GCP – Common GKE networking problems, and how to troubleshoot them
Google Kubernetes Engine (GKE) offers a powerful and scalable way to orchestrate containerized applications. Yet, as with any distributed system, networking complexities can present challenges, leading to connectivity issues. This blog post delves into common GKE networking problems, providing step-by-step troubleshooting techniques to address them.
Here are some common GKE connectivity issues that we see:
GKE Cluster control plane connectivity issues
Pods/Nodes in a GKE cluster cannot reach the control plane endpoint, possibly due to network issues.
Internal GKE communications
Pods can’t reach other pods or services inside the same VPC: Each pod in a GKE cluster gets a unique IP address. Connectivity between pods within the cluster may be disrupted, affecting application functionality.
Nodes can’t reach pods (or vice versa): A single node can host multiple pods, and a GKE cluster can have many nodes to distribute application’s workload for scalability and reliability. Network issues could prevent nodes from communicating with the pods they host.
External communication issues
Pods can’t reach services on the internet: Internet connectivity problems can prevent pods from accessing external APIs, databases, or other resources.

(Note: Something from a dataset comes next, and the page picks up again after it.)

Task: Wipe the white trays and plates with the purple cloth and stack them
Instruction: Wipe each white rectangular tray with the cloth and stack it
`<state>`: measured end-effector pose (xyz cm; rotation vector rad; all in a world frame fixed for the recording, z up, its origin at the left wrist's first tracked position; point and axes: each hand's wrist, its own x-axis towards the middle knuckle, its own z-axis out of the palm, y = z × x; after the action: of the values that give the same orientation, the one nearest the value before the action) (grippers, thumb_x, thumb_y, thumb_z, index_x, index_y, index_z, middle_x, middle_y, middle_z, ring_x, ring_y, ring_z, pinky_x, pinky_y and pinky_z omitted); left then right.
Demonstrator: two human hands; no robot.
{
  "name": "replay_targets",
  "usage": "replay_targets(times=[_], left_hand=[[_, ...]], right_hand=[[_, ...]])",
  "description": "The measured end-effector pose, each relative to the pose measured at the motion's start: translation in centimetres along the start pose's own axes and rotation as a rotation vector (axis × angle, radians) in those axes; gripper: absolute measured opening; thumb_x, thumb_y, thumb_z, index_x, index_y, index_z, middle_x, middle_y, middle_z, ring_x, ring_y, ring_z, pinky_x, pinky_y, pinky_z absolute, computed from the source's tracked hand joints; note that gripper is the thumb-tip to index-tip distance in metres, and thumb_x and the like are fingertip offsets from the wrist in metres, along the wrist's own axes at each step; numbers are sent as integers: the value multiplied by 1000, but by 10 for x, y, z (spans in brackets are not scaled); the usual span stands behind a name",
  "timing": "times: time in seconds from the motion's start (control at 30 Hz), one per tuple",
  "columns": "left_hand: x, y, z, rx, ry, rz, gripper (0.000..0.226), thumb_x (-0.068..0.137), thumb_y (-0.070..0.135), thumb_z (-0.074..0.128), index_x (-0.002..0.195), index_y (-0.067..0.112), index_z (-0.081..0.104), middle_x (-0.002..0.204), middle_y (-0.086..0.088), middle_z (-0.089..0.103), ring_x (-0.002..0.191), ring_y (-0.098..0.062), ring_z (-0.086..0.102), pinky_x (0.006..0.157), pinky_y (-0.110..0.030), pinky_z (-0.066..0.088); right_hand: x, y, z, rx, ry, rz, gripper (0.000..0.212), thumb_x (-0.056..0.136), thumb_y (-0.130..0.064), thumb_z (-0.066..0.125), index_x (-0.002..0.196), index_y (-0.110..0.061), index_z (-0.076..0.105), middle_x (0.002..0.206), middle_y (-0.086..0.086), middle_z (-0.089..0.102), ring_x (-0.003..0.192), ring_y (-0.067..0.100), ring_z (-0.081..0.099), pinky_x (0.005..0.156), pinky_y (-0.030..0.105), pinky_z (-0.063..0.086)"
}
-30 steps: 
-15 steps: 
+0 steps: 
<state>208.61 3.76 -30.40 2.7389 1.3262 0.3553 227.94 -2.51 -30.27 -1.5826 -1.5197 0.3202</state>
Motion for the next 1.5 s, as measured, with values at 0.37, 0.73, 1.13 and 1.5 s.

External services can’t reach pods: Services exposed via GKE Load Balancers might be inaccessible from outside the cluster.
Communication beyond Cluster VPCs
Pods can’t reach resources in other VPCs: Connectivity issues may arise when pods need to interact with services in another VPC (within the same project or via VPC peering).
Pods can’t reach on-premises resources: Problems can occur when GKE clusters need to communicate with systems in your company’s data center (for example connecting over VPN or Hybrid Connectivity).
Troubleshooting steps
In the event of a connectivity issue within your Google Kubernetes Engine (GKE) environment, there are specific measures that can be undertaken to rectify the situation. Please reference the troubleshooting tree outlined below for a comprehensive overview of the recommended problem-solving process.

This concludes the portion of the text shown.